Si existe una tragedia migratoria en nuestro continente es la eterna tragedia de los espaldas mojadas: millones de personas huyendo del hambre y la violencia que el saqueo colonial les impone. Sus historias, pesadillas en carne viva. El infierno que viven los que huyen del infierno creyendo que el cielo existe para ellos. Una tragedia añeja, cotidiana, que la costumbre terminó haciendo invisible.
A veces se nos atraviesa un reportaje sobre el Tren de la Muerte: una máquina fantasmagórica que cruza de sur a norte por Centro América llevando gente sin nombre: mujeres, hombres, jóvenes, viejos, niños solos arrebatados de sus casas por la pobreza… El tren, los coyotes, los refugios clandestinos, maquilas de prostitución y tráfico de órganos, la policía, la selva, el Río Grande, la valla, el desierto, la Migra, los “vigilantes”, una mortal molienda que cuando no mata, mastica la humanidad del migrante, buscando convertirlo en un temeroso, dócil y más explotable bagazo.
Pues, por esa frontera terrible, por un trecho llanito, tranquilito, bien bonito del río, en esa frontera que no distingue, donde todos somos indeseables “latinous” ilegales, pues ahí, como en una escena de una mala novela, aparece un grupo venezolanos, todos con ropa limpiecita, como vestidos para una excursión; con sus morrales de colores, con sus maletas llenas, con sus niños con peluches, con abuelas que de dejaron cargar como sacos de papas para que fuera más triste todo… ¡Luces cámaras, acción!
Venezolanos espaldas mojadas que no se mojaron, que viajaron en avión a México -dicen- y de ahí cruzaron el río por un paso que nadie conocía, donde hay periodistas para verlos cruzar a ellos, solo a ellos; por donde la Migra es buena y te recibe con abrazos. Ahí no te lanzan al suelo a gritos y empujones, ni te esposan como a un delincuente, ni te mandan a un centro de detención donde te separan de tus hijos y los meten en jaulas… Por ese paso Disney del río Grande cruzó este gente decente y pensante, profesionales clase media, buscando “la calidad de vida” que el comunismo malvado les robó. “Míralos, son venezolanos huyendo de Maduro, ¡pobrecitos!” -corean los medios de desinformación.
Y ruedan los videos de un gordo cuya papada gelatinosa tiembla de rabia mientras denuncia ante el oportuno micrófono fronterizo que Maduro nos está matando de hambre. Su compañera de elenco lo mira como diciendo, no exageres Lupita. La foto de un bebé en brazos de la agente de la Migra que ese día no le tocó encerrar hondureñitos en jaulas. Fotos con pucheros, fotos mirando al horizonte con cara de esperanza, fotos como si estuvieran llegando a Disney World, a South Beach, a Key Biscayne, como esas que tienen en sus Instagram y no borraron, torpes migrantes de pacotilla.

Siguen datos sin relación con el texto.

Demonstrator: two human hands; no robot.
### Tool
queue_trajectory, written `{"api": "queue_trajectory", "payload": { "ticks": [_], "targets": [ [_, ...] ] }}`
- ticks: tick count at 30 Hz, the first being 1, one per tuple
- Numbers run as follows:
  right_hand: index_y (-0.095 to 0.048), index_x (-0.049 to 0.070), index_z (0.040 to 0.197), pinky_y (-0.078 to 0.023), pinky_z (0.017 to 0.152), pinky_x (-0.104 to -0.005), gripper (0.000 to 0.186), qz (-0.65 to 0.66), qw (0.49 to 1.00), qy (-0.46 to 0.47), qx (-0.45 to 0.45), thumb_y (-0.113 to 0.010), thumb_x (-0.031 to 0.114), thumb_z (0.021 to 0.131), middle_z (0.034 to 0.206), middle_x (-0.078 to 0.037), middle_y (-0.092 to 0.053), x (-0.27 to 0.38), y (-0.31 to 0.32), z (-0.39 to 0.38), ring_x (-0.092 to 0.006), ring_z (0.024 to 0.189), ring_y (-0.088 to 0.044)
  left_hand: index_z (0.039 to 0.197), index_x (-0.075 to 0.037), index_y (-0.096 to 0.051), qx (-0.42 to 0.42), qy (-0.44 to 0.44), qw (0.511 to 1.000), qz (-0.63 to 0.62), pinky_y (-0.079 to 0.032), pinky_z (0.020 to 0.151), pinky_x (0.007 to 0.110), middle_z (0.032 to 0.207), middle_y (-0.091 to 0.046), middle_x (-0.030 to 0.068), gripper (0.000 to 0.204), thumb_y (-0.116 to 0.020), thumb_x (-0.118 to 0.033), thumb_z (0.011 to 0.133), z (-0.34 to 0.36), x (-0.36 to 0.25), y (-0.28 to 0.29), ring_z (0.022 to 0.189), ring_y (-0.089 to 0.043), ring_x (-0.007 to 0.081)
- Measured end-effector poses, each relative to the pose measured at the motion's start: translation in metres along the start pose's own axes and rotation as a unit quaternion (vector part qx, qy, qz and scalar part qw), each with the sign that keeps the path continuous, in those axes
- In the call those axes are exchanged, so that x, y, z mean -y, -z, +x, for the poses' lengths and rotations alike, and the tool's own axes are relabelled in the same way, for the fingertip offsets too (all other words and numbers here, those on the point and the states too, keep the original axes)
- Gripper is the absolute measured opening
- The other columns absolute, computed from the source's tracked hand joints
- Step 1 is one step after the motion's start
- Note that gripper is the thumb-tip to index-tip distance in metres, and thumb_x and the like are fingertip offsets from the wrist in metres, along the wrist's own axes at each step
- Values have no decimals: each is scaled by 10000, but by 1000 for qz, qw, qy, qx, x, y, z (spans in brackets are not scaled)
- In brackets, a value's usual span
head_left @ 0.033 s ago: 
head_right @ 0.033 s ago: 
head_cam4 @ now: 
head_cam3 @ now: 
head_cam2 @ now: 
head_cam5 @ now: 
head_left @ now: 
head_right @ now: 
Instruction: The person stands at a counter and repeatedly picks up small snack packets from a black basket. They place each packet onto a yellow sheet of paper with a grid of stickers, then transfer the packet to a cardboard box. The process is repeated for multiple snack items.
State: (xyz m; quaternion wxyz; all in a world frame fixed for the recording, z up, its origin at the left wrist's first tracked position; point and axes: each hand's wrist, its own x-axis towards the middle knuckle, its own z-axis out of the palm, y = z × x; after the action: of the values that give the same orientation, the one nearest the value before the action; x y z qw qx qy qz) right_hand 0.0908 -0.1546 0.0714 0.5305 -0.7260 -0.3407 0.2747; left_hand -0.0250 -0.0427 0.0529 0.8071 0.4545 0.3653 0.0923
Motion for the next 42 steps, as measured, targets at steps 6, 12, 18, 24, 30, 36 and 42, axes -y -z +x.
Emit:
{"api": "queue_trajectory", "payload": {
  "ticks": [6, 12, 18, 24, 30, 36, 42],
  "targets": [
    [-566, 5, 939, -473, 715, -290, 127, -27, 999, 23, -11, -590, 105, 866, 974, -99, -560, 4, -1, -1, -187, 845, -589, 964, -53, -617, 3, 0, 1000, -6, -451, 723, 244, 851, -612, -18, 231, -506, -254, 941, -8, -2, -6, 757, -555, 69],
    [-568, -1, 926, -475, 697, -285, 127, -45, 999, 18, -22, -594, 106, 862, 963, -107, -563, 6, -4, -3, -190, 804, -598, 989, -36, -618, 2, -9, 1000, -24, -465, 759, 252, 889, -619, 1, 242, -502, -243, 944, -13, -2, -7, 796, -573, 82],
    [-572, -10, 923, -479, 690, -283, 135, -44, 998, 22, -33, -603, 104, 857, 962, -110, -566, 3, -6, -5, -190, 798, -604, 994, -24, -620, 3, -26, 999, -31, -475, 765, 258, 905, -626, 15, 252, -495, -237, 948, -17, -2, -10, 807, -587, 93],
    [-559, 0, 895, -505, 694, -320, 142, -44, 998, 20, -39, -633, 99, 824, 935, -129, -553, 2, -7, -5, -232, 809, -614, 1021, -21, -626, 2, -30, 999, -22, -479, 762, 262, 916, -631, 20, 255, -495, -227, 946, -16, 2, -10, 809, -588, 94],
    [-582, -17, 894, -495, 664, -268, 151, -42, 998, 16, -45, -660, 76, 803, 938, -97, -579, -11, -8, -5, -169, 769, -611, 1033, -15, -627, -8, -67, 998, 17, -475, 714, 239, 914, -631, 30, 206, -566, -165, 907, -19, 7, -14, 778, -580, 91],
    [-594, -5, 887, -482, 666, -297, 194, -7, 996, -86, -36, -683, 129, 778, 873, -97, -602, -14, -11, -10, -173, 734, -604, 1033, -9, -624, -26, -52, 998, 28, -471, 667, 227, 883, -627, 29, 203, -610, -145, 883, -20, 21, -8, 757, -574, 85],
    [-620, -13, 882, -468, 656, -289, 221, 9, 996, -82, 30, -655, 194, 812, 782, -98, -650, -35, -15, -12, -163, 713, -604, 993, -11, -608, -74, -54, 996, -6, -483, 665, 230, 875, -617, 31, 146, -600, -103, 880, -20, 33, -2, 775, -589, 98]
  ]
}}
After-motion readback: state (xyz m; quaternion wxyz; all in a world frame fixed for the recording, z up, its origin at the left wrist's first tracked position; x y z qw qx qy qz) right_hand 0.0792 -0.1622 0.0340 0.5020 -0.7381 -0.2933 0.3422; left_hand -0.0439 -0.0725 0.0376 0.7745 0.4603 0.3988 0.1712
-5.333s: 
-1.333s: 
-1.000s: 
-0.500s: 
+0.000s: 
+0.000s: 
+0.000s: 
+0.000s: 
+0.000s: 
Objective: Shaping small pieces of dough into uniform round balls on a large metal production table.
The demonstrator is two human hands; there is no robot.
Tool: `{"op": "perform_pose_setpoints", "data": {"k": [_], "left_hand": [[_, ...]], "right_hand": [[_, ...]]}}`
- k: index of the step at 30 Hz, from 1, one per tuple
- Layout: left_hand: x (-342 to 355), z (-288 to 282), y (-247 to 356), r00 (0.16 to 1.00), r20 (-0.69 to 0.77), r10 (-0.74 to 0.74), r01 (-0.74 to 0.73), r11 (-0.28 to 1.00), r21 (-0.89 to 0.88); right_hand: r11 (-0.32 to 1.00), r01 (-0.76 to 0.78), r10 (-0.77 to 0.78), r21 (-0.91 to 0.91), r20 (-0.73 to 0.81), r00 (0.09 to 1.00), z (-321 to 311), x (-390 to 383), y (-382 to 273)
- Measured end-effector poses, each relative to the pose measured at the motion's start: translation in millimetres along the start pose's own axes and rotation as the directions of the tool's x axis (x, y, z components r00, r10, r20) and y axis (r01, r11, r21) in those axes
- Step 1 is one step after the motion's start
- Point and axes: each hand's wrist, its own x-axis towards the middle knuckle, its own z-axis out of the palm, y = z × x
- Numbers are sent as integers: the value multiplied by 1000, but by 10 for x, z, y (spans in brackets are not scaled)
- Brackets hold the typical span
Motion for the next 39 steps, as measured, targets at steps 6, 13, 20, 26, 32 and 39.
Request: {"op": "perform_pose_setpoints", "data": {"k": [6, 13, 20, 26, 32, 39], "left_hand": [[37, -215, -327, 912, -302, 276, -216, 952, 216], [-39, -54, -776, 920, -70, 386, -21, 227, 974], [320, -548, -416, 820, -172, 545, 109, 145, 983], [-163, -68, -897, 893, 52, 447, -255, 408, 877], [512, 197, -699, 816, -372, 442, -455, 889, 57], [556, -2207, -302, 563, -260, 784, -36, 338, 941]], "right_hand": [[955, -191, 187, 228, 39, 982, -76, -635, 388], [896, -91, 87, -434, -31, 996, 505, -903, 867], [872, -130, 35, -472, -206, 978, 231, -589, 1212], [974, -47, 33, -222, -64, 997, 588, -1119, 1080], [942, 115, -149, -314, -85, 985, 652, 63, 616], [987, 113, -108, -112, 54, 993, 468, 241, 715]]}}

Fichas desechables -ya lo comprobarán un día- de una vergonzosa pieza de propaganda barata para contar una historia que se estrella contra la realidad de sus protagonistas, con su egoísmo, hasta con su estupidez… Gente que por una visa mayamera es capaz de vender el alma que no tiene, para servir a una narrativa falsa que engorde un expediente ídem contra su propio país.
Sus llantos fingidos son una burla al sufrimiento de millones que han sido parte de esa continua y vieja marcha hacia la incertidumbre, donde lo único cierto es el dolor y tantas veces la muerte.
Espaldas mojadas, espaldas secas, otro episodio en esta historia que nos ha dejado escenas estrepitosas como la invasión humanitaria con burdel cucuteño, el presidente (E) que no preside nada, la nevera de Fabiana, la toma de la Carlota por afuera y con guacal de plátanos… Otra inteligentísima estrategia de fake news que, como siempre, por grotesca y torpe se les derrumbó antes de empezarla a montar.